» WORK INSTRUCTION
Scan the data below. Pull out each line where "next" occurs.
____ GIVEN DATA
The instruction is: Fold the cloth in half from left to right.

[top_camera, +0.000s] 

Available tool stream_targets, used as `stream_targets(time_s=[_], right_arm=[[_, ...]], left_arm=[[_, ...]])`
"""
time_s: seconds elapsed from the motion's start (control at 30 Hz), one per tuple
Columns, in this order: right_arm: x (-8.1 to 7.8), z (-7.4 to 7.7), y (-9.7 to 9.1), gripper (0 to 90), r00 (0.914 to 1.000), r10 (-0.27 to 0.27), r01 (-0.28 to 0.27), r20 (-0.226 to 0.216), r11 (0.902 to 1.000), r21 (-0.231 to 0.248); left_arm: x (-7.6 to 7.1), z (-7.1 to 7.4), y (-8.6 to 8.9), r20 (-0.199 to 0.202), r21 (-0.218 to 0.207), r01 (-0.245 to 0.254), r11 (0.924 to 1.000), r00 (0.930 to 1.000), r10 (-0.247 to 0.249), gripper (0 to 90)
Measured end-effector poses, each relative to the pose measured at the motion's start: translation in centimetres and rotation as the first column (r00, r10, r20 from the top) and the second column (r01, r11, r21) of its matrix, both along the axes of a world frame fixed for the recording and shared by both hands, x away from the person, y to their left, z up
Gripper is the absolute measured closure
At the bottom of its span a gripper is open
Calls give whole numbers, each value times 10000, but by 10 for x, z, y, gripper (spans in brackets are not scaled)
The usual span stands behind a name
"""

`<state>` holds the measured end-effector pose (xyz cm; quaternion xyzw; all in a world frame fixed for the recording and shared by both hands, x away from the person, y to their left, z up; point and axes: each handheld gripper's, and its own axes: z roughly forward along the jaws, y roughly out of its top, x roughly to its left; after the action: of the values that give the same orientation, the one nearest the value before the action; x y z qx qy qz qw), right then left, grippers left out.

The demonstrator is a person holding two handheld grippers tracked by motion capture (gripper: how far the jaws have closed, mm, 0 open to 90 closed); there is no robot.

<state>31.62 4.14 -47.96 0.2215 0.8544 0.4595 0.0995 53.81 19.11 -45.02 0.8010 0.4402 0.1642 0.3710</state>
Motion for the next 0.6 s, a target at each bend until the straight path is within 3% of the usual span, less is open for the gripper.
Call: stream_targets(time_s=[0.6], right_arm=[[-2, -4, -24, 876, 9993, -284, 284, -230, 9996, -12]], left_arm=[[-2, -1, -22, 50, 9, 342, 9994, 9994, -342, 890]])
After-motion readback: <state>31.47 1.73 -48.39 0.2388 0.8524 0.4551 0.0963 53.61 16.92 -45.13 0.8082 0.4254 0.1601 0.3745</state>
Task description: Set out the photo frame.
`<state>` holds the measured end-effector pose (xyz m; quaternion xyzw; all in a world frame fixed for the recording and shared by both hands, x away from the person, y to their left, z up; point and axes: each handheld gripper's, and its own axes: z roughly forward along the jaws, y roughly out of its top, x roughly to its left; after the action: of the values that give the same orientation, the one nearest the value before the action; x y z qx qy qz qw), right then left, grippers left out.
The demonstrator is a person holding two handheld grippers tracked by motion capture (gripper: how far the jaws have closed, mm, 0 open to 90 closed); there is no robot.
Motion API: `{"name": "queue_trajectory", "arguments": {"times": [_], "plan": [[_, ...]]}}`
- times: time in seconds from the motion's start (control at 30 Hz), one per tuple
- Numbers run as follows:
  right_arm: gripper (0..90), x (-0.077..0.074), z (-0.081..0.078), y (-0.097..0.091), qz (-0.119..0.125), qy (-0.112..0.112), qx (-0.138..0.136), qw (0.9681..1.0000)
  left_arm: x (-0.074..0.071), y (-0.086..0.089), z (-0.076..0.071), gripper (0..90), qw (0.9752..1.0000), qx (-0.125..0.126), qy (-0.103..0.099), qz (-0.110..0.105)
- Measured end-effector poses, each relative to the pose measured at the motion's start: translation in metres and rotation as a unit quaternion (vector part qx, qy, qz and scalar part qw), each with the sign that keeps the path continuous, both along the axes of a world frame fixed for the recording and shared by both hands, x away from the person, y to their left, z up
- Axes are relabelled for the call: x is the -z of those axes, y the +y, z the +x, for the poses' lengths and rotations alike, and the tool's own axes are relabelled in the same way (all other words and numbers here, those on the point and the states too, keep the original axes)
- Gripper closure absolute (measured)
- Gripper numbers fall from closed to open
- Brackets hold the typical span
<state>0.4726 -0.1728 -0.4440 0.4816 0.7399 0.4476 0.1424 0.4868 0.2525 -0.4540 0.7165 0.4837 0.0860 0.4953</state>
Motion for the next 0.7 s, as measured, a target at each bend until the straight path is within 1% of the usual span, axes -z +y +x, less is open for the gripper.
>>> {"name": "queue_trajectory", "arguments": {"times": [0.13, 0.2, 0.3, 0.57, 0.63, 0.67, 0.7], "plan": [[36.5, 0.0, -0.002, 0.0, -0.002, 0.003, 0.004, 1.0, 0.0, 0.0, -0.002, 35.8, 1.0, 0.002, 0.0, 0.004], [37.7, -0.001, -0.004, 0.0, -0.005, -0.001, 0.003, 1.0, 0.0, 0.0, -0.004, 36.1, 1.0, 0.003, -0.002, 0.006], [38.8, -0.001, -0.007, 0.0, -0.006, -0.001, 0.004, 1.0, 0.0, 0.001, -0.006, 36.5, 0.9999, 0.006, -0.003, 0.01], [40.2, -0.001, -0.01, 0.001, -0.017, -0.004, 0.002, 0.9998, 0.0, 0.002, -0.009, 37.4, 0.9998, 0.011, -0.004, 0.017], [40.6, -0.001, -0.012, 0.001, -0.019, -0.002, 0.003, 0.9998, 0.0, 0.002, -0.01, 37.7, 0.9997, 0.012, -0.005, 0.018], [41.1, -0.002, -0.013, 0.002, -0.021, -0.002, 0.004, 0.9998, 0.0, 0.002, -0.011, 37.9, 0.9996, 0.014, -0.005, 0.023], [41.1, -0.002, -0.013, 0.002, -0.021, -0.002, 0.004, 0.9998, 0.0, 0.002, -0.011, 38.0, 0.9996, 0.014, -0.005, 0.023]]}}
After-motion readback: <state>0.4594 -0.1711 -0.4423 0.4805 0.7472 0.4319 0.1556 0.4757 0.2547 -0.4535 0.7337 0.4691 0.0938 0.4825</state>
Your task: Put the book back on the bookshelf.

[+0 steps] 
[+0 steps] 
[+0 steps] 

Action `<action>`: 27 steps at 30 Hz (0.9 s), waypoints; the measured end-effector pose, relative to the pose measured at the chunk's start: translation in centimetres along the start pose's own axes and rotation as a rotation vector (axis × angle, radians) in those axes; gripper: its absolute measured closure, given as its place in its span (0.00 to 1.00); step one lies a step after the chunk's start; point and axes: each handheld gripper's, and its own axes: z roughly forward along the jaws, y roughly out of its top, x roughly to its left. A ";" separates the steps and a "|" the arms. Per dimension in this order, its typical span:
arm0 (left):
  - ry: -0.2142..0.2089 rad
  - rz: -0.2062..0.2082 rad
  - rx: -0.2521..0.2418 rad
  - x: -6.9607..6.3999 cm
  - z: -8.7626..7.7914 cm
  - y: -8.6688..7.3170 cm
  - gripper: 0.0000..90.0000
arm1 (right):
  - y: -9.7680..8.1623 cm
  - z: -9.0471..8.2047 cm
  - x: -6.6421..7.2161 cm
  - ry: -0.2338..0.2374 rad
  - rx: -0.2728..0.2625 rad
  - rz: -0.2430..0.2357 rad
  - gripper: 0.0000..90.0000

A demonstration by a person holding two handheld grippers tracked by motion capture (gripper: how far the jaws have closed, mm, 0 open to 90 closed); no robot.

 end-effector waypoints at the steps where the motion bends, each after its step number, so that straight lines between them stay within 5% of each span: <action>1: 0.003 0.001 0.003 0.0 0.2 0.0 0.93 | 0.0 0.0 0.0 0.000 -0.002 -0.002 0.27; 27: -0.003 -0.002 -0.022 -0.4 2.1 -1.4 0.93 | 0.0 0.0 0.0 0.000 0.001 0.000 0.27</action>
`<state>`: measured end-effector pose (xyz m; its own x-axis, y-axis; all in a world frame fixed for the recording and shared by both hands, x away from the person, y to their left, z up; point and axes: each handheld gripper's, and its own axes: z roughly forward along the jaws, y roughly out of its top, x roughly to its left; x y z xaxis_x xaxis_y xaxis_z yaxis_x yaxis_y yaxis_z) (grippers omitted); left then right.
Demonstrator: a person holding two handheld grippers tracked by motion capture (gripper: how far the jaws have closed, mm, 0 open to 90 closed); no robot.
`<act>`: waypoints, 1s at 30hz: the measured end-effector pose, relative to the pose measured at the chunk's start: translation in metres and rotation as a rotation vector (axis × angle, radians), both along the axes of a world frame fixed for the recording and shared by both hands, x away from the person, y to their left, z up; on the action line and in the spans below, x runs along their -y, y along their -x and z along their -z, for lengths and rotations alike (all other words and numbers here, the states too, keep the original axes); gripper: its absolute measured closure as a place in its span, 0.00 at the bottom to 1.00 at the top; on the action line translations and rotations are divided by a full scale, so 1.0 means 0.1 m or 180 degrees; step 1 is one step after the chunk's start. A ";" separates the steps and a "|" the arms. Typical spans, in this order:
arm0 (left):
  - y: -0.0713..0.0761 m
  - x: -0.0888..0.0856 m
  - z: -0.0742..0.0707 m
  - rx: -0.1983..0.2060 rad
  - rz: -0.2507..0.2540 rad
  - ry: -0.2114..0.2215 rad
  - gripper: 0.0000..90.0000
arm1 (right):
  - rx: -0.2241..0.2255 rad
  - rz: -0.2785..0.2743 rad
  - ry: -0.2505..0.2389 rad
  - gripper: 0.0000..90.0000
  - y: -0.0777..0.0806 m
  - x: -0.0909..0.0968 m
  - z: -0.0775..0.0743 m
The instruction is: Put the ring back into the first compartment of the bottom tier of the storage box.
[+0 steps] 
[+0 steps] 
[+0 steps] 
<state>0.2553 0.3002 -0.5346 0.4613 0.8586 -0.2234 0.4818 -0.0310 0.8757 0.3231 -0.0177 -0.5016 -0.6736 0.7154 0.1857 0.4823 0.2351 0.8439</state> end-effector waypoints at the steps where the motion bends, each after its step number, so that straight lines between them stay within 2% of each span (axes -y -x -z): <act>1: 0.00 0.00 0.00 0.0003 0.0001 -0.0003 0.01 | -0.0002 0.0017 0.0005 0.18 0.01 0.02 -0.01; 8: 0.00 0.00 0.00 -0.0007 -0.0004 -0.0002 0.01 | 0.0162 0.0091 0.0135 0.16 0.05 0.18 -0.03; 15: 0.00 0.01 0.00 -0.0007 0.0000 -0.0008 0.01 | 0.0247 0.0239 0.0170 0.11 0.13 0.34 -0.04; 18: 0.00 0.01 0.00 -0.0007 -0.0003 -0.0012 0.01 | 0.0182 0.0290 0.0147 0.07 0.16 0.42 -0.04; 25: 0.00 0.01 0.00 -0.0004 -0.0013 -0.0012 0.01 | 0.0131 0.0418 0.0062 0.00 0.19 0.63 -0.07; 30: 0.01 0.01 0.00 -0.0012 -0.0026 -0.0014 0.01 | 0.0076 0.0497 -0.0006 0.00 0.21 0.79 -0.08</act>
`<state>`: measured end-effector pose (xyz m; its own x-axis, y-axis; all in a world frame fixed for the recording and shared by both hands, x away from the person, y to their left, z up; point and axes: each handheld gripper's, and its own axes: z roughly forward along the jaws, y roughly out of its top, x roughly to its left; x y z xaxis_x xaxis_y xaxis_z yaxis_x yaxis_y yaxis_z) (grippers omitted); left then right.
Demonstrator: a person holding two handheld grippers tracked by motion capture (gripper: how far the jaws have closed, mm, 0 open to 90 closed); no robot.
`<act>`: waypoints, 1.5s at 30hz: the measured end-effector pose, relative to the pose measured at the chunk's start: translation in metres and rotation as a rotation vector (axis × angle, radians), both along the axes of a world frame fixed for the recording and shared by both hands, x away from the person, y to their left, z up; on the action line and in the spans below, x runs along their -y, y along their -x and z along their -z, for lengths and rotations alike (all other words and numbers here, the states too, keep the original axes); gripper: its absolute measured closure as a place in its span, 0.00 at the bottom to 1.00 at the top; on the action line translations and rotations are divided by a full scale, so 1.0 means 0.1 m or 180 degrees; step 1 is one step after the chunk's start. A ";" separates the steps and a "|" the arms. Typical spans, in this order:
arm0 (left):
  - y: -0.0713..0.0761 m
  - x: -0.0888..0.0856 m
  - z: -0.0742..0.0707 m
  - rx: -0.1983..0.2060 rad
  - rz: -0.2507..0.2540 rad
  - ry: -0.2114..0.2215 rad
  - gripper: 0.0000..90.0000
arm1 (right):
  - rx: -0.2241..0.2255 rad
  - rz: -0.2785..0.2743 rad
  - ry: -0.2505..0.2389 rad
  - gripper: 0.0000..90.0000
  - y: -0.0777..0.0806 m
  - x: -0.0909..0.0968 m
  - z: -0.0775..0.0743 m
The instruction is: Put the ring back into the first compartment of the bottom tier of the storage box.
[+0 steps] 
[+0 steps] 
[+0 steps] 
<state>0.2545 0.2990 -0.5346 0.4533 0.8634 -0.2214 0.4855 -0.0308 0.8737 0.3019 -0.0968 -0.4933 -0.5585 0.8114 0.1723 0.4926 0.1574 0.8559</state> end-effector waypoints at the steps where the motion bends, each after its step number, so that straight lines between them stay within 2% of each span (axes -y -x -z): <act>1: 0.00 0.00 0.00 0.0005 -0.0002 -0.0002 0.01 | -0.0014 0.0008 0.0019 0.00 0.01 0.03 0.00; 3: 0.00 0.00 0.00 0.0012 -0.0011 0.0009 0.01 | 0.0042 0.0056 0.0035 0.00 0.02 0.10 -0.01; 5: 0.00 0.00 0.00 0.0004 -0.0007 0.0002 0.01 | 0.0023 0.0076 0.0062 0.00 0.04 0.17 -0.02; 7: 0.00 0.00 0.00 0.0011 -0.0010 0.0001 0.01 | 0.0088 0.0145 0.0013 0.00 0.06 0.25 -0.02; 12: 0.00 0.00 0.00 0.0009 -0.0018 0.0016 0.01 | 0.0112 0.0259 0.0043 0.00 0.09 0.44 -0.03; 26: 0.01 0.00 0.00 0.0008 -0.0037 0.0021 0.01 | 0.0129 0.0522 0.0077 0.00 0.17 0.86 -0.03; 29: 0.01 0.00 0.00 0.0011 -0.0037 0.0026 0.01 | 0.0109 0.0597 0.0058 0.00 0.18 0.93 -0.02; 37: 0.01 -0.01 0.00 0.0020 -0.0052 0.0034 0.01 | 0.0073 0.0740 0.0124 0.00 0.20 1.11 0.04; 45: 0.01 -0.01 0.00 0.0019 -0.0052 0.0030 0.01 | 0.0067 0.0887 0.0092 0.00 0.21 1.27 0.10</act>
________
» ANSWER SPACE
Motion for the next 0.6 s, a target at each bend until the straight path is within 3% of the usual span, less is open for the gripper.
Motion for the next 0.7 s, as measured, a target at each bend until the straight path is within 1% of the usual span, axes -z +y +x, less is open for the gripper.

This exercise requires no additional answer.